Şu durumda en az kelime ile kötü telaffuz ile el kol hareketi ile Türkçe konuşmaya ve meramımızı anlatmaya çalışıyoruz.
Bakınız ‘meram’ kelimesini kullandım.
İnanın bu kelimenin manasını etrafınızdaki gençlere sorun en az yüzde ellisi bilemeyecektir.
Mesela “açık” kelimesini; “görünen, küşade, boş, ayan, münhal, engelsiz, çıplak, aralıklı, aşikâr, sarih, vâzıh, fasih, berrak, aleni, müstehcen, saf, bedihî, arı, sade, saf, uzakta, ırakta, zahir, belirli” gibi kelimelerin yerine tek bir kelime ile ifade etmeye kalkarsanız içi boş, yavan, anlam gücünü, ifade gücünü yitirmiş ucube cümleler kurarsınız.
Dilimizi doğru kullanmak, ifade gücünü en zengin biçimde kullanmak, dinimizi ve dini esasları bilmek milli duruşun vazgeçilmez temel umdesidir.
Milli duruşun diğer bir cephesi ise Türk ve İslam Dünyasındaki isim ve sıfatları doğru telaffuz etmek, fonetiğini Türkçe ile anlatmaktır.

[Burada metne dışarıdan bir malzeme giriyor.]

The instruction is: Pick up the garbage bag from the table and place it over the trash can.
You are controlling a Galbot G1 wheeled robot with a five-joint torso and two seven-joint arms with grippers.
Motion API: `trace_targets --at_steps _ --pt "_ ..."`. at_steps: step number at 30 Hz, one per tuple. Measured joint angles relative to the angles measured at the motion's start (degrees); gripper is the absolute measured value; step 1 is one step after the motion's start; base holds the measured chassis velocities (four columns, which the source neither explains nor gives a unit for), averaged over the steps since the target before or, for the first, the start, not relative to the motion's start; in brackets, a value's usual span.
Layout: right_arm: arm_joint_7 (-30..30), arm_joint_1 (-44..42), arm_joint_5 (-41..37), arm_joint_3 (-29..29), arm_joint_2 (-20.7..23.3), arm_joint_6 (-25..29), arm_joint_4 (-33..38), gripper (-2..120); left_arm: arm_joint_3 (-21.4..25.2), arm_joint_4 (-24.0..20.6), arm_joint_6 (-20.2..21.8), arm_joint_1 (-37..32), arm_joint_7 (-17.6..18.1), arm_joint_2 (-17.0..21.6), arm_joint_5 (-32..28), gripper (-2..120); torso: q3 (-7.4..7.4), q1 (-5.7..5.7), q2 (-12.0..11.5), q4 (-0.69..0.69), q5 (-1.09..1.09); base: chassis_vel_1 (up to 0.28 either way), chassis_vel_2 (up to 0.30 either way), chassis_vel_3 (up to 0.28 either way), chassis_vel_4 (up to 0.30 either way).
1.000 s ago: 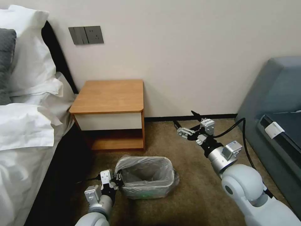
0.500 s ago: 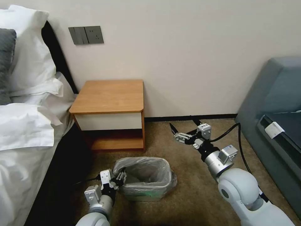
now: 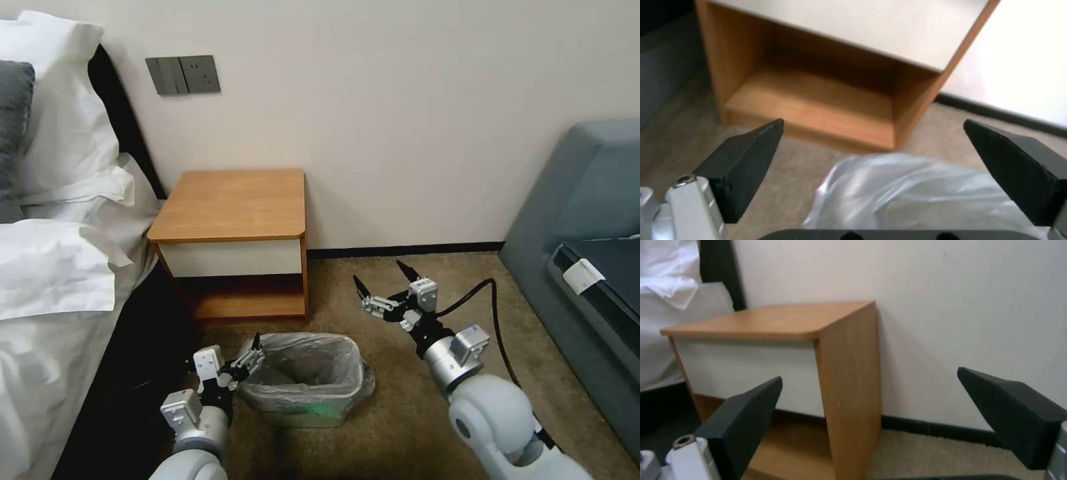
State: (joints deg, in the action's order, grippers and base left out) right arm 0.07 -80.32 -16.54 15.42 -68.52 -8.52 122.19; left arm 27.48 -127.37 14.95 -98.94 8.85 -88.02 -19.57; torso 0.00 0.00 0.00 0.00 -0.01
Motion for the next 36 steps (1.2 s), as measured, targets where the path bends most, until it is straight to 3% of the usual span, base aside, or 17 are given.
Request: trace_targets --at_steps 2,3,7,13,36 --pt "1.02 -0.96 1.58 -0.74 -1.19 0.7 -0.68 100 0.53 2.01 -4.16 0.68 -2.86 -0.25 2.73 100 0.0 0.0 0.0 0.0 0.0 0.0 0.0 0.0 0.0" --pt "1.02 -0.96 1.58 -0.74 -1.19 0.7 -0.68 100 0.53 2.01 -4.16 0.68 -2.86 -0.25 2.73 100 0.0 0.0 0.0 0.0 0.0 0.0 0.0 0.0 0.0" --pt "4.68 -4.41 7.72 -1.7 -5.79 3.19 -2.65 100 1.63 8.44 -16.03 2.54 -8.73 0.39 10.66 99 0.0 0.0 0.0 0.0 -0.01 0.0 0.0 0.0 0.0" --pt "5.39 -6.52 11.6 -1.03 -7.69 6.16 -4.53 100 2.23 10.7 -20.02 2.57 -9.36 1.5 11.91 97 0.0 0.0 0.0 0.0 0.01 0.0 0.0 0.0 0.0" --pt "5.61 -6.41 12.18 -0.7 -7.66 6.73 -4.87 100 2.25 11.25 -20.57 2.44 -8.92 1.51 12.35 97 0.0 0.0 0.0 0.0 0.01 0.0 0.0 0.0 0.0"
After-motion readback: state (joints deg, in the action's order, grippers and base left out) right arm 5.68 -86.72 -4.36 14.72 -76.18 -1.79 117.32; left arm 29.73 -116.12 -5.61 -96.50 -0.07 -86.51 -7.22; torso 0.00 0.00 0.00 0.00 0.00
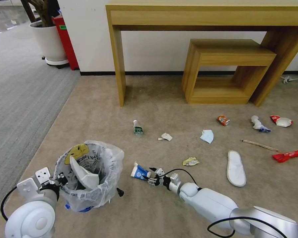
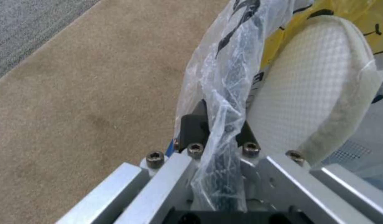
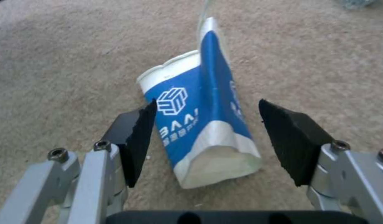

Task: Pick up the trash bin and place the garbage on the floor into it.

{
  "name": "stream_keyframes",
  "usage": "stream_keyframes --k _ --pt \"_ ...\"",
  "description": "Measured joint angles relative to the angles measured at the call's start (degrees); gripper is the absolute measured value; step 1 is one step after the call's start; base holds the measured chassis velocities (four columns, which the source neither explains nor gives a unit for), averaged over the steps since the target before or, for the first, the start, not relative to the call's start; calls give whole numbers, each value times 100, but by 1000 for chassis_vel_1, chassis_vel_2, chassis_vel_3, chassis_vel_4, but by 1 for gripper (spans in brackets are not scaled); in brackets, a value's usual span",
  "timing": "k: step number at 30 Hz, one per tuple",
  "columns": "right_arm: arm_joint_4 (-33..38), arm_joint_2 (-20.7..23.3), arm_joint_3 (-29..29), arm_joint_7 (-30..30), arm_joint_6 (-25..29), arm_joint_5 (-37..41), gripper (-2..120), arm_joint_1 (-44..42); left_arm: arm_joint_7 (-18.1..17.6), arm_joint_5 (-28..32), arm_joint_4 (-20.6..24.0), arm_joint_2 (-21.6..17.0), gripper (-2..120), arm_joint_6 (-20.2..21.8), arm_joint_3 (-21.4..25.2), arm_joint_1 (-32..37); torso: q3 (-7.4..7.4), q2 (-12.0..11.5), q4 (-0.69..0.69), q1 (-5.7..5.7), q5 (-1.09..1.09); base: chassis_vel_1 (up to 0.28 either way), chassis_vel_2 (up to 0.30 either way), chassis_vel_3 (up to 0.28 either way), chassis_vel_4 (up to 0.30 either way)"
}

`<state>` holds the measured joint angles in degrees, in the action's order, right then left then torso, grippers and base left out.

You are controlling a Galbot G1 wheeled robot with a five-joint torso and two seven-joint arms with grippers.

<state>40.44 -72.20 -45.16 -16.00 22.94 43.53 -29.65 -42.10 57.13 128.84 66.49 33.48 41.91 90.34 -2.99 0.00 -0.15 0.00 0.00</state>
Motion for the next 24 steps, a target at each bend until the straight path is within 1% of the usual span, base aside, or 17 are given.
stream_keyframes --k 7,9,11,13,15,16,17,18,19,20,22,23,24 --pt "-346 -209 -244 -44 23 -4 65 107 8 1 102 -15 1 -29 34 60 0 0 0 0 0 0 0 0 0" --pt "-516 -306 -318 -70 35 -16 59 180 20 1 135 -1 1 -38 34 86 0 0 0 0 0 0 0 0 0" --pt "-574 -340 -338 -73 39 -21 58 209 24 -2 136 7 1 -44 34 92 0 0 -1 0 0 0 0 0 0" --pt "-743 -440 -367 -79 70 -47 50 275 31 -17 138 26 1 -55 35 107 0 0 0 0 1 0 0 0 0" --pt "-790 -470 -370 -81 76 -57 49 290 36 -20 140 30 1 -60 34 116 0 0 0 0 0 0 0 0 0" --pt "-865 -511 -371 -94 87 -78 43 307 47 -24 147 34 1 -70 35 128 0 0 0 0 0 0 0 0 0" --pt "-894 -527 -369 -102 91 -92 41 310 50 -26 150 34 1 -74 34 130 0 0 0 0 0 0 0 0 0" --pt "-961 -565 -360 -111 105 -124 35 310 56 -27 157 34 1 -83 35 131 0 0 -1 0 0 0 0 0 0" --pt "-961 -565 -360 -111 105 -124 35 310 56 -27 157 34 1 -83 35 131 0 0 -1 0 0 0 0 0 0" --pt "-1061 -623 -328 -124 128 -200 29 310 59 -28 160 34 1 -92 37 129 0 0 -1 0 0 0 0 0 0" --pt "-1191 -693 -276 -161 162 -303 21 307 60 -29 160 35 1 -97 34 124 0 0 -1 0 0 0 0 0 0" --pt "-1191 -693 -276 -161 162 -303 21 307 60 -29 160 35 1 -97 34 124 0 0 -1 0 0 0 0 0 0" --pt "-1235 -716 -257 -172 170 -333 17 304 60 -32 160 38 1 -99 30 122 0 0 0 0 0 0 0 0 0"
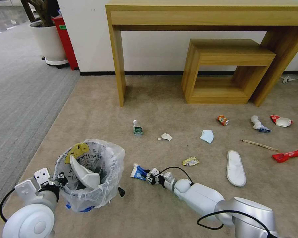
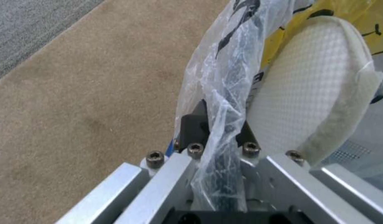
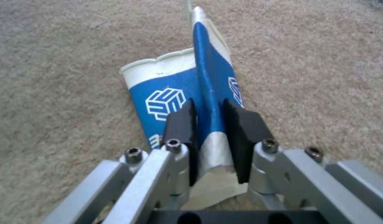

Mesela Hüseyinof, Hüseyinov, Hasanova, Nermanof, Musayeva gibi Slav takı ekleri yerine “oğlu, kızı, bey, ağa, hanım” gibi takı eklerini ismin sonuna katarak kullanmaktır.
Azerbaycan Cumhurbaşkanı’nın adı “İlham Aliyev" değil, “İlham Alioğlu” şeklinde kullanılmalıdır.
Bu sorun, batılı dillerden yapılan isim tercümelerinde daha kötü şekilde kullanılmaktadır.
Mesela Fransa’da yaşayan ve adı Yusuf olan bir Faslı’nın ismi Türkçe’ye “Youssof” olarak, Kerime, “Karima”… Hüseyin, “Housein”… Kerem, “Kareem”… Tayfun, “Typhoon”… Cezmi Koçarslanlı, “Jerzy Kosinski”… Şevki, “Schewky”… Gökhan, “Skykhan”… Vildan, “Wheeldone”… Yezdan, “Yesdone”… Arzu, “Rzoo”… Yasemin, “Jasmine”… Kâmuran, “Cameron” olarak tercüme ve telaffuz edilmektedir.
Bizim medya organlarımız da adı Kâmuran olan bir ismi “cameron” veya “Kamerun” olarak okuyabilmektedir.
Milli şuur, milli duruş yokluğu had safhaya çıkmıştır.
Dil devriminin böyle kötü manaya dönmesine imkân verilmemelidir.
Sn. Ekrem Erdem Bey’in “Bizimki Türkçe Sevdası” adlı kitabı, başvuru eseri olarak değerlendirilmelidir.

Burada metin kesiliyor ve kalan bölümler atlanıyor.